My husband and I watched The Passion of the Christ again a couple days ago; we thought it would set a good tone for the rest of this Holy Week.
Mel Gibson is an interesting guy (to put it mildly) but he sure did do an amazing job with this movie. If you haven’t seen it, I’d highly recommend it (for adults and older teens). If you’ve already seen it, I’d highly recommend watching it again, especially this week. However, I’ll caution that it’s horribly hard to watch. If you can’t stomach movies with graphic violence, you probably wouldn’t be able to handle this either. Especially since it’s undeniably a true story.
This isn’t a movie review though so I’m not going to comment on what I thought about it as a movie, only what it made me think about and how it makes me feel when I watch it – which is the point.
Feelings as I watched it:
Sadness, deep, deep sadness.
For Him; for His Mother. I hold my baby and think about Mary – what it must have been like to watch her own son – her baby – suffer like that. What it must have been like to then hold her Son – his heavy, bloody, lifeless body – cradled in her arms.
Anguish, anger, sorrow.
At the Pharisees, at the people who hailed him one day and killed him the next. Anger and sorrow for them, for Judas.
Why? Why did this have to happen? Why did He choose this time – out of all human history? Why this particular form of execution? Why did it have to be so brutal, so painful, so humiliating? Why did God the Father allow this to happen to His own Son? Why did God the Son endure such an awful, horrific torture and sacrifice – just for us – ugly, ungrateful, selfish, hypocritical sinners that we are?
Sin continues, growing in crudeness and rampancy exponentially by the day. I’ve turned off the mainstream news for Lent but I’ve heard a bit of what’s going on still.
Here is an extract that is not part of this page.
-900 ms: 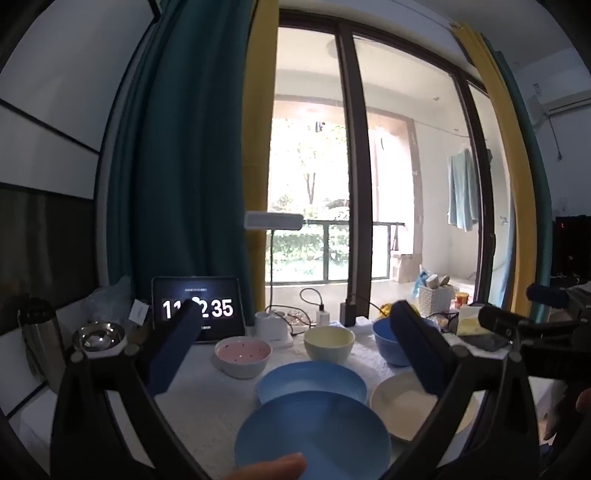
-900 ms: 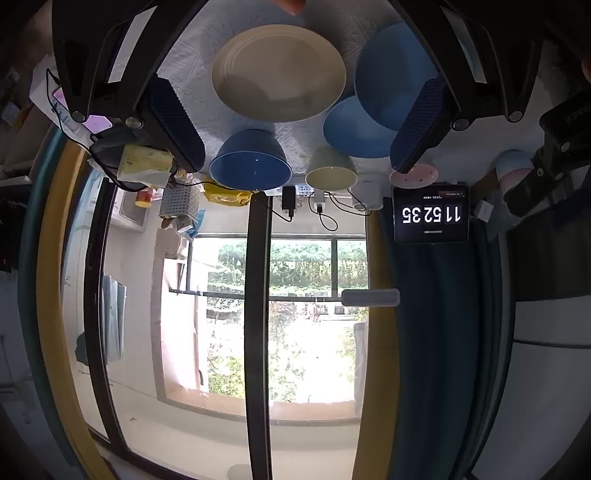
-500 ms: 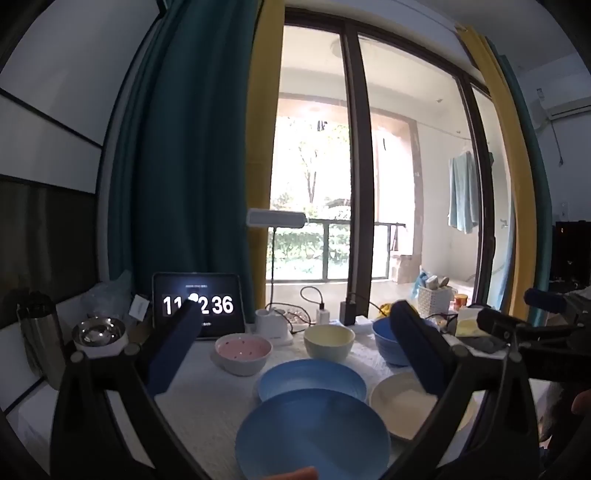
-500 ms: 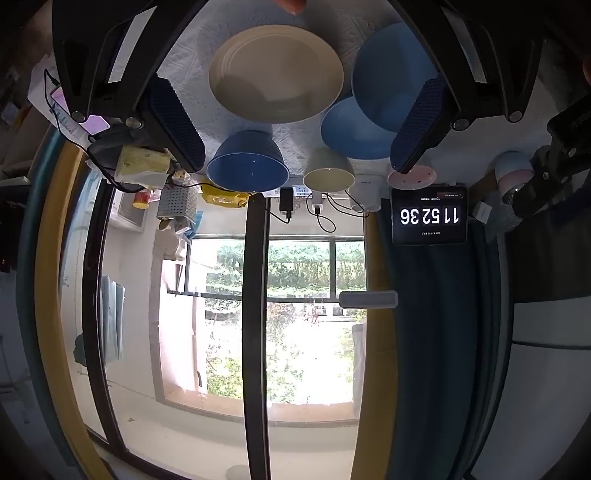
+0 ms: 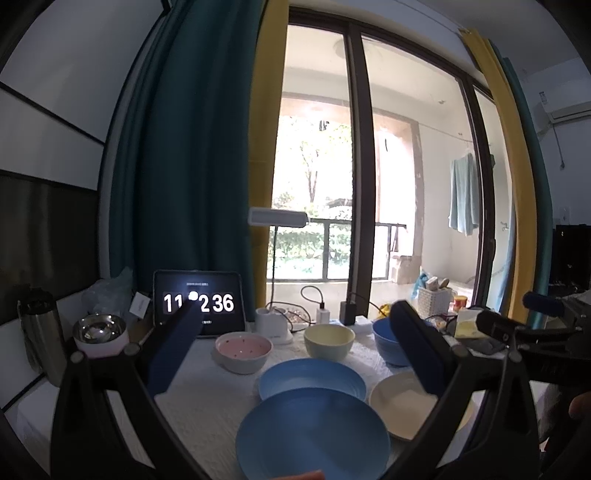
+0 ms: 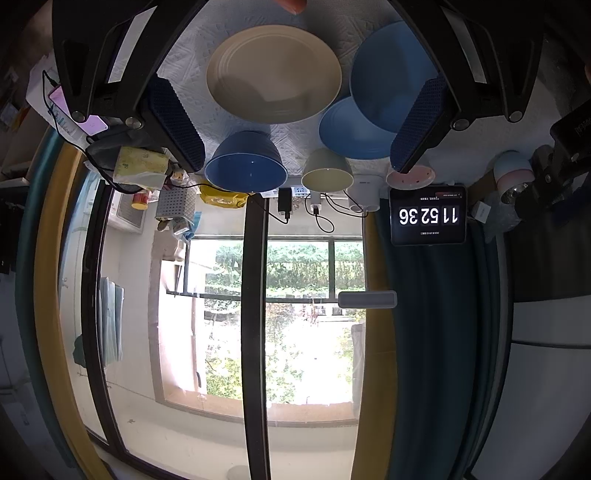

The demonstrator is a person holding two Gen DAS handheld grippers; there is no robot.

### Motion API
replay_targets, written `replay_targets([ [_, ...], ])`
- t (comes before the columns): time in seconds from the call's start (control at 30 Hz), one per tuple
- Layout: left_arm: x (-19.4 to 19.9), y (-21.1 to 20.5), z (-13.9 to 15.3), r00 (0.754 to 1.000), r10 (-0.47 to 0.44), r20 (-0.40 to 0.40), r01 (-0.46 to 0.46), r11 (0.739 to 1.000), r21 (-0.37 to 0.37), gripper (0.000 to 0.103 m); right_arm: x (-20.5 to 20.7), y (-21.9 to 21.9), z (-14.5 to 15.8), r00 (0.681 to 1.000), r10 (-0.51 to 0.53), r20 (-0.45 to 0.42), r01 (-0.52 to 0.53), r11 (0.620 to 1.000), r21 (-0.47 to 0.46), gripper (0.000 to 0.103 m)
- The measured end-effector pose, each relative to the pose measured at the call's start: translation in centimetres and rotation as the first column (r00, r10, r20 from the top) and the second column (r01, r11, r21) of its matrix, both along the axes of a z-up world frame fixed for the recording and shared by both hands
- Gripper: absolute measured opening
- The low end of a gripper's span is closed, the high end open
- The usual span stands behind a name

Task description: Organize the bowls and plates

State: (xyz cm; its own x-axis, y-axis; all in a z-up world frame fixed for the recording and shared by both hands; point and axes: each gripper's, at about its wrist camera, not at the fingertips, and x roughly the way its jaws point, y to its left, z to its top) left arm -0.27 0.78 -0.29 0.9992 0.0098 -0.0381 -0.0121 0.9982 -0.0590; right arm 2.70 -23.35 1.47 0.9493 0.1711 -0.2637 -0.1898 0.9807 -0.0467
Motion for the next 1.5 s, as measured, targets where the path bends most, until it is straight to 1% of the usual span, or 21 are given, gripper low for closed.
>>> replay_targets([
  [0.3,0.05,-0.27,0.06,1.000,-0.015,-0.014,0.015,1.000,0.012,0.102,-0.13,0.04,-0.10,1.000,0.004,-0.004,-0.004,1.000,0.000,0.103],
  [0.73,0.32,0.25,0.00,1.000,-0.001,-0.027,0.000,1.000,-0.008,0.102,0.08,0.01,-0.25,1.000,0.013,-0.012,-0.014,1.000,-0.003,0.103],
  [1.5,0.20,0.32,-0.20,1.000,-0.003,-0.028,0.003,1.000,-0.008,0.102,0.35,0.33,-0.50,1.000,0.019,-0.021,-0.020,1.000,-0.007,0.103],
])
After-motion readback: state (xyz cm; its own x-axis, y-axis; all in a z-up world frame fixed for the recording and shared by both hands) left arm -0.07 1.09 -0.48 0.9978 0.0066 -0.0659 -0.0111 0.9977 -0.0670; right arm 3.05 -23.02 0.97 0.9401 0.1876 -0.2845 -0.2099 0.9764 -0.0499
Rape – by kids to kids, shootings, domestic and child abuse, hatred and discrimination, the depths of poverty, free government-paid abortions for any selfish reason at any time of the baby’s life, the attacks against real marriage and continual abuse and destruction to the family – the integral foundation of humanity, and so many other things & I don’t even want to get into the sins of our past – which have left their residual stains on us all.
Why does this all continue happening? Even after all He did – after all He gave up for us? If He suffered for all why do we continue suffering anyway? What was the point? I wonder, if it was the knowledge of all this that killed him – and not the scourging and crucifixion?
Sometime when I was maybe 15 or 16, I was in my room working on homework or whatever and I started thinking about all this, except with a more naïve imagination (how I miss those days!). I remember looking over at the crucifix hanging on the wall in my room and asking these same questions. Why? Why did You do this?
And I realized, in that moment for the first real time in my life, that the wrong person was nailed to that cross. They got the wrong guy. It should have been me.
But – He wouldn’t allow it, He loved me too much.
He took my place.
I’ve never looked at the cross the same since.
I don’t deserve what He did for me; however, I am grateful – eternally.
Some days, I feel like I need to do things so I can earn His gift for me. But then, in the stillness of my heart I hear Him say: You do not need to DO anything, I already did. Just accept me. Love me and share My Love.
I still have questions. I still feel dismayed, disgruntled and deeply saddened when I see how undeserving we are, how we continue to mock Him, deny Him, and turn away from His Sacrifice and unfailing Love for us.
But…maybe…the suffering and evil we continue to endure, is the why .
His Passion and Crucifixion was not the ‘end’ of the story. His Life, Death, and Resurrection, is THE ANSWER…to everything.
It’s up to us to accept it, to embrace Him and His Sacrifice and Love and unite our own sins and sufferings with His; or, we could deny Him, refuse His precious Gift, and continue down our own path of self-righteousness and suffering…alone.